Q: When did you first begin writing romance?
A: Believe it or not, when I was about ten years old. I filled three composition notebooks with a story about the most sophisticated person I knew at the time, my older sister, who was in high school. In the story, she fell in love with a member of the pop group, Herman’s Hermits. It was incredibly romantic.
Q: How do you get ideas for your stories?
A: This is a little weird, but I have these people in my head—they start talking to each other and before I know it, I’ve created a story for them. So many characters are knocking on the door of my mind, begging to get out, to have their story told. I keep a notebook of ideas and characters and I have a little digital recorder that I carry everywhere. If a conversation starts, I talk out loud and record it. Later, when I play it back, I can usually cull a new story idea or a scene for a work in progress. I figure since I’m a writer, when I hear voices, I get a pass on crazy—it’s just creativity!
Q: Which writers have influenced you?
A: Wow, so many! My mom read to us constantly when I was a kid—L.M. Montgomery’s Anne of Green Gables books; Gene Stratton-Porter and Daphne DuMaurier. More recently, I read Lani Diane Rich (also Lucy March), Jennifer Cruisie, Susan Elizabeth Phillips, Anne Stuart, Nicholas Sparks, Bob Mayer, Garrison Keillor, Clive Cussler, my crit partner, Sandy James...heck, the list is endless. I love to read, and although romance is my favorite genre, I also love comedy, adventure and political thrillers, sci-fi and suspense. I haven’t really gotten into the paranormal stuff, but so many books...so little time...
Q: What is your writing day like?
A: My writing actually takes place mostly at night—I have a day job as a nonfiction editor, so that’s what I do from nine-to-five. The great part is I’m a freelancer, so I work at home in my jammies, which means that if I want to stop for an hour or so and work on the novels, I can do that. But my best time to write is late at night when my household has gone to bed. I close my office door, put on some quiet music, and fall into my own little fantasy world.

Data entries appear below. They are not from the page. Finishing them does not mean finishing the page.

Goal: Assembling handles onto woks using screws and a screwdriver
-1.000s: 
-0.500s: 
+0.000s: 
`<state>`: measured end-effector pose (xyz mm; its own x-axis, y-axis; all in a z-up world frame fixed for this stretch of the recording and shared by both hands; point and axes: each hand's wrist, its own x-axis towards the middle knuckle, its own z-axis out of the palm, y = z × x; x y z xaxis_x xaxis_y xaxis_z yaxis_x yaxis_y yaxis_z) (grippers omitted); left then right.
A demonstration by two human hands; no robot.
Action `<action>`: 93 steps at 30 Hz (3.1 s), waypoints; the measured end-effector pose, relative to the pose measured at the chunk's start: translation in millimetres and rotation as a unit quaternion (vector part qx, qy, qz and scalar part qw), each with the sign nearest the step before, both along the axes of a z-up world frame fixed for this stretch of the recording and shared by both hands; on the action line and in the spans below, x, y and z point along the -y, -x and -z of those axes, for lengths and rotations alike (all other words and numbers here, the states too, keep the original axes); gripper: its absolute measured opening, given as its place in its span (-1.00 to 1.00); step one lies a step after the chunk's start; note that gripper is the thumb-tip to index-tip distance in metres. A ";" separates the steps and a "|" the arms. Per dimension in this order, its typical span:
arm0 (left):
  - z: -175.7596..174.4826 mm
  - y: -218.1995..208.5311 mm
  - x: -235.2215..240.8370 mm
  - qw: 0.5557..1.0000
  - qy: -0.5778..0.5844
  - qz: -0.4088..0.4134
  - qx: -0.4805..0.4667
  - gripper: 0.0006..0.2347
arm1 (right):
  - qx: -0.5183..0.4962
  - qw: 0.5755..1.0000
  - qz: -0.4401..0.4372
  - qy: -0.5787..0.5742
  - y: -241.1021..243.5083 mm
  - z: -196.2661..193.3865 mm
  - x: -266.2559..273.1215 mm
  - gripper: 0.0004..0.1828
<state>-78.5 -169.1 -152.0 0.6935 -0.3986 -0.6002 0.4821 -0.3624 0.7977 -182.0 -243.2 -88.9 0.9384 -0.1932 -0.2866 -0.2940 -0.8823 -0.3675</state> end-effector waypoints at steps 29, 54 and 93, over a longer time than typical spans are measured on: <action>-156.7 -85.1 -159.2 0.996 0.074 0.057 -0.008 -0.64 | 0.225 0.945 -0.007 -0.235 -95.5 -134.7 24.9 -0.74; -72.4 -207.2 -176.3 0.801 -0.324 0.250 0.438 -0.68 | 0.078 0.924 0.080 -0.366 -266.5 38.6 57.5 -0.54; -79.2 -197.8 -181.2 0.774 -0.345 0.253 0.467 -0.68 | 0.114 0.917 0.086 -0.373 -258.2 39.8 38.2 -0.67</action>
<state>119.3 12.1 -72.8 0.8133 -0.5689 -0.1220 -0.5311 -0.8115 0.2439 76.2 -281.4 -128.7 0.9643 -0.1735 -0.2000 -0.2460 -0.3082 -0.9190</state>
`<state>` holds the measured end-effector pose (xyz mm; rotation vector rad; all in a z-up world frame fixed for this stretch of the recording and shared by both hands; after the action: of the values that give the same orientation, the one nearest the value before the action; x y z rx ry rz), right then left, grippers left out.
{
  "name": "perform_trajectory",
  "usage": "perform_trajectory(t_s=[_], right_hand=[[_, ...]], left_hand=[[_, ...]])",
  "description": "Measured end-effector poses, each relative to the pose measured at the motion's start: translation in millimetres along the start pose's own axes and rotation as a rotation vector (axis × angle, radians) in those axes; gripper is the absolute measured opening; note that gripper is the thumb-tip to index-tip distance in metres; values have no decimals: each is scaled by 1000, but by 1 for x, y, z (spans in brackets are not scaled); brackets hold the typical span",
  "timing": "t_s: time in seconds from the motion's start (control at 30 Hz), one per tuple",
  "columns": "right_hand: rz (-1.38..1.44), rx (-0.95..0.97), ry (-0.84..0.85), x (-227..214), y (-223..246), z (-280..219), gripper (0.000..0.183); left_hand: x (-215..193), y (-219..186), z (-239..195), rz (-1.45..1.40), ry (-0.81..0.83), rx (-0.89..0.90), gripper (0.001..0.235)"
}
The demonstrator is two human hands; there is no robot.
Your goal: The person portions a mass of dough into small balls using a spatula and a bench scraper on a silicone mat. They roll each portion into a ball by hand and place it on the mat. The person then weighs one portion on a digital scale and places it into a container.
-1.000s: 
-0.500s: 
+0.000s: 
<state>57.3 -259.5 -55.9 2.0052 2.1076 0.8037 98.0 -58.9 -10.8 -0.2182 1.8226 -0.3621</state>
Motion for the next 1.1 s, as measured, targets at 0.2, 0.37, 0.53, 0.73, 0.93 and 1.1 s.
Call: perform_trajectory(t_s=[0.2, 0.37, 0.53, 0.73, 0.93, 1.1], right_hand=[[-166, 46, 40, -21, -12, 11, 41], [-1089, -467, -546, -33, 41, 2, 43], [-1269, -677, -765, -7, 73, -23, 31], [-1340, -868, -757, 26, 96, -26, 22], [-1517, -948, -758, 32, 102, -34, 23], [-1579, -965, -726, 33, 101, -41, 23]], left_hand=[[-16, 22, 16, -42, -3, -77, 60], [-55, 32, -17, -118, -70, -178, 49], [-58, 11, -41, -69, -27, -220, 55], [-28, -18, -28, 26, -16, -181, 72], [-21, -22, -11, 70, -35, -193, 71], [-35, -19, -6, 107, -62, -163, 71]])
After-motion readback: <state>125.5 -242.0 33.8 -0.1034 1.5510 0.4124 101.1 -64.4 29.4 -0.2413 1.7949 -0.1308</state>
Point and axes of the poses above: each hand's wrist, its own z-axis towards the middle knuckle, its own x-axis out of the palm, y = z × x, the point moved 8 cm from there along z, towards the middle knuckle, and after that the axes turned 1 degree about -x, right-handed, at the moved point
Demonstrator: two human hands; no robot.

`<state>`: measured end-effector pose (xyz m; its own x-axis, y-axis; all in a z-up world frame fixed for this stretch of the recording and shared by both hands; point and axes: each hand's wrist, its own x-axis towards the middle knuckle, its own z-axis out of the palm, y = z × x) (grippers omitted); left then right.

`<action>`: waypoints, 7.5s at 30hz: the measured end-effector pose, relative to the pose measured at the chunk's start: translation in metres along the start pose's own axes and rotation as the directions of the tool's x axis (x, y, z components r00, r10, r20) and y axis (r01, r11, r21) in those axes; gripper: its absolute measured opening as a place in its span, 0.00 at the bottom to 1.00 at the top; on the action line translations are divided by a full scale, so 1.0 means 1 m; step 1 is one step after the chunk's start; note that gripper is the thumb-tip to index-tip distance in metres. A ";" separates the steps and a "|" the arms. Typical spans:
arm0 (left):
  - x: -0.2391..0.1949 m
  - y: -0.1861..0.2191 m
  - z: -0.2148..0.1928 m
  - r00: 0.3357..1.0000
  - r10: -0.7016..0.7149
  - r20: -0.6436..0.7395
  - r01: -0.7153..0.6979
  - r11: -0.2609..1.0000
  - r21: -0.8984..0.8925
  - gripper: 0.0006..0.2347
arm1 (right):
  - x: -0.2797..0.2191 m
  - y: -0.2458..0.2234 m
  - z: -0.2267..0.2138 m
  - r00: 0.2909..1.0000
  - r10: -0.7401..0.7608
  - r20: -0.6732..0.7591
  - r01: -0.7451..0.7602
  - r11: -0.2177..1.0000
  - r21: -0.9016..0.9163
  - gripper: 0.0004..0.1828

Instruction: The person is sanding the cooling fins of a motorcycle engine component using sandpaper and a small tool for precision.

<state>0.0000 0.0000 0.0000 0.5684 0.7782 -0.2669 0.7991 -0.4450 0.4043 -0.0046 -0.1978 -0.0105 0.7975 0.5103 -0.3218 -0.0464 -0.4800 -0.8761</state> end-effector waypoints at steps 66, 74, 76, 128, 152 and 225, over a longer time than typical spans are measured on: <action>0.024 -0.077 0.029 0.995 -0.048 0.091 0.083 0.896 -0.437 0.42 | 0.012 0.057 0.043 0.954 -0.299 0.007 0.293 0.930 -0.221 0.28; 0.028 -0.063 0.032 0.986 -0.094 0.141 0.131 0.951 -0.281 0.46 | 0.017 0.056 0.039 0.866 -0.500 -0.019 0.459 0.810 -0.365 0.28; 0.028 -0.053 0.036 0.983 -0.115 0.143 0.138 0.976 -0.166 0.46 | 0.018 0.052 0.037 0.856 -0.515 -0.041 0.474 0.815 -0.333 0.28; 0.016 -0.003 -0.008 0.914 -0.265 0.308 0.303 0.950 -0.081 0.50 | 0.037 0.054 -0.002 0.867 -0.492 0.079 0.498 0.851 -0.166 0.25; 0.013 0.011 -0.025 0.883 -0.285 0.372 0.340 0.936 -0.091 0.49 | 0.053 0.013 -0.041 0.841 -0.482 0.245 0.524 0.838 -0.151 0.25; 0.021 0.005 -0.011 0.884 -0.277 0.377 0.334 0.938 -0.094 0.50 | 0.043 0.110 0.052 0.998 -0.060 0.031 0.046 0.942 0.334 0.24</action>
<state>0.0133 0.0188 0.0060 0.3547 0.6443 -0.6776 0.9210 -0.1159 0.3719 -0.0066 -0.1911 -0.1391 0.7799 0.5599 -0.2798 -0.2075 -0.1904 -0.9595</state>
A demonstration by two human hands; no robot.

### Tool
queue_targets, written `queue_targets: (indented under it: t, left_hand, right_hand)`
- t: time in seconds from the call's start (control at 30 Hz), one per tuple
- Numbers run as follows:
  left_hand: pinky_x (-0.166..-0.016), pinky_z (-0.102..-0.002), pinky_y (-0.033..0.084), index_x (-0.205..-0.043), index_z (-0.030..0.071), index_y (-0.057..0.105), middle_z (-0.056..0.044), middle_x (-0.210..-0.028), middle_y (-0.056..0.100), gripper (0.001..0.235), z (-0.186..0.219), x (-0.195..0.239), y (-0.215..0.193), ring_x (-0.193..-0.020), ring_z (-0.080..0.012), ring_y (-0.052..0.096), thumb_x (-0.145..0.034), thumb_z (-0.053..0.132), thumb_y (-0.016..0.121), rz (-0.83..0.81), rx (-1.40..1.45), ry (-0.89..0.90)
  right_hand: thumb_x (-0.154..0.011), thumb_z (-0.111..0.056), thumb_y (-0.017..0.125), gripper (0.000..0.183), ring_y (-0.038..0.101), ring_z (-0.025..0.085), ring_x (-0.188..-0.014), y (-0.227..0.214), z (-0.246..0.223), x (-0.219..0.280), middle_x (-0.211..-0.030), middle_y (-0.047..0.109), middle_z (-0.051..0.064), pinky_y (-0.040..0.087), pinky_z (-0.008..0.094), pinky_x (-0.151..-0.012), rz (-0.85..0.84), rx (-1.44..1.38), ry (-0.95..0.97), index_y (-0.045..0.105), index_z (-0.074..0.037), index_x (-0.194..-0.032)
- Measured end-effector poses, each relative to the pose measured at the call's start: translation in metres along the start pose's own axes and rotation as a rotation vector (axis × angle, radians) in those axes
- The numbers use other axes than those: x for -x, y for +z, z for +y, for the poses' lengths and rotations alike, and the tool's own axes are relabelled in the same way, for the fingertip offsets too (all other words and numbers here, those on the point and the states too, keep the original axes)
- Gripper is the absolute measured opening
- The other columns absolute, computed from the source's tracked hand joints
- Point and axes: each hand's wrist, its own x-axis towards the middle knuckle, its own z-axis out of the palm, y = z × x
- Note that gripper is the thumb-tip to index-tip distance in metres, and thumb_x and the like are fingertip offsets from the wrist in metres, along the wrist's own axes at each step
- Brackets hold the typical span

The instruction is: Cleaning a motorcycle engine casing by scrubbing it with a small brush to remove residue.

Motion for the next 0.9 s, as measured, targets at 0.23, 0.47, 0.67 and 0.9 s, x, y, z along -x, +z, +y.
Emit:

Q: What advice do you have for a new, aspiring writer?
A: Well, since I’m pretty much still in that category, this is an easy one. Write. Write. Write. Keep writing. Every day, butt in chair, fingers on keyboard. It’s the only way. Never stop learning—attend workshops, do online seminars and writing classes, like the ones at StoryWonk.com. Join a writers’ group such as your local chapter of Romance Writers of America. Also, find a critique partner, someone who is a writer and let them read your work. My critique partner is my greatest critic and my best advocate. I can’t imagine life without her.
Q: How do you think friends and family will react when they read your book, Rule Number One?
A: Ha! Well, I think probably they won’t be surprised at how romantic it is; they all know what a sappy person I am and that I’ve always lived in a fantasy world of happily-ever-after. But I do think they might be surprised at how sexy it is. They’re pretty used to me in plain old Nan mode—yoga pants and a tank top, no makeup, my hair mussed or clipped up on my head. Plus, I’m pretty traditional—a long-married, freelance nonfiction editor and mom. They may be a little shocked at what I have in my head. I kinda hope they are—how fun would it be for them to see another side of Nan?